Show each line from the listing that includes the word "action".

+ + + + + + +

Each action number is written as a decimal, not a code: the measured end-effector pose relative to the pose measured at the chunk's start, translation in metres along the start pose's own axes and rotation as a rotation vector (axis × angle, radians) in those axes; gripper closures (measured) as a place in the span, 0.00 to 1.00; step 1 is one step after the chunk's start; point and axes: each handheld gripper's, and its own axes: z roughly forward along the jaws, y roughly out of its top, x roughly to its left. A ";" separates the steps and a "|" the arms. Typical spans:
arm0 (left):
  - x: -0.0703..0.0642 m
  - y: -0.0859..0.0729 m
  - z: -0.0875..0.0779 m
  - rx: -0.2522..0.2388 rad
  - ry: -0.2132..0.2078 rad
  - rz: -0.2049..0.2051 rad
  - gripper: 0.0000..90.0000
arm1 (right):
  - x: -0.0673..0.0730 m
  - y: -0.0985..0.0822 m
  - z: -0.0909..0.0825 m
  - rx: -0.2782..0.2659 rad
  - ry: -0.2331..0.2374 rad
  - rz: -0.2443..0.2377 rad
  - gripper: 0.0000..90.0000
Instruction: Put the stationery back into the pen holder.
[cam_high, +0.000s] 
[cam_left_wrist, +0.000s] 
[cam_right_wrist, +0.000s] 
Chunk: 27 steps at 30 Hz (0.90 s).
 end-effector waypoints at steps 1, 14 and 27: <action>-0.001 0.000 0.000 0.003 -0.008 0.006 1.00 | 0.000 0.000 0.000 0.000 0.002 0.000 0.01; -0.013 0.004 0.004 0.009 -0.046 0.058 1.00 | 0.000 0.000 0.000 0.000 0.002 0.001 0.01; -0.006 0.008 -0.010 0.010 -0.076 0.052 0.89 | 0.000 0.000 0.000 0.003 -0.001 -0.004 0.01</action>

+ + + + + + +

> _Output below_:
Each action number is written as a decimal, not a code: the measured end-effector pose relative to the pose measured at the chunk's start, translation in metres along the start pose's own axes and rotation as a rotation vector (axis × angle, radians) in those axes; gripper closures (measured) as a place in the span, 0.00 to 1.00; step 1 is one step after the chunk's start; point and axes: each handheld gripper's, and its own axes: z roughly forward along the jaws, y roughly out of its top, x roughly to its left. A ";" separates the steps and a "|" the arms. Typical spans:
 end-effector waypoints at steps 1, 14 and 27: <action>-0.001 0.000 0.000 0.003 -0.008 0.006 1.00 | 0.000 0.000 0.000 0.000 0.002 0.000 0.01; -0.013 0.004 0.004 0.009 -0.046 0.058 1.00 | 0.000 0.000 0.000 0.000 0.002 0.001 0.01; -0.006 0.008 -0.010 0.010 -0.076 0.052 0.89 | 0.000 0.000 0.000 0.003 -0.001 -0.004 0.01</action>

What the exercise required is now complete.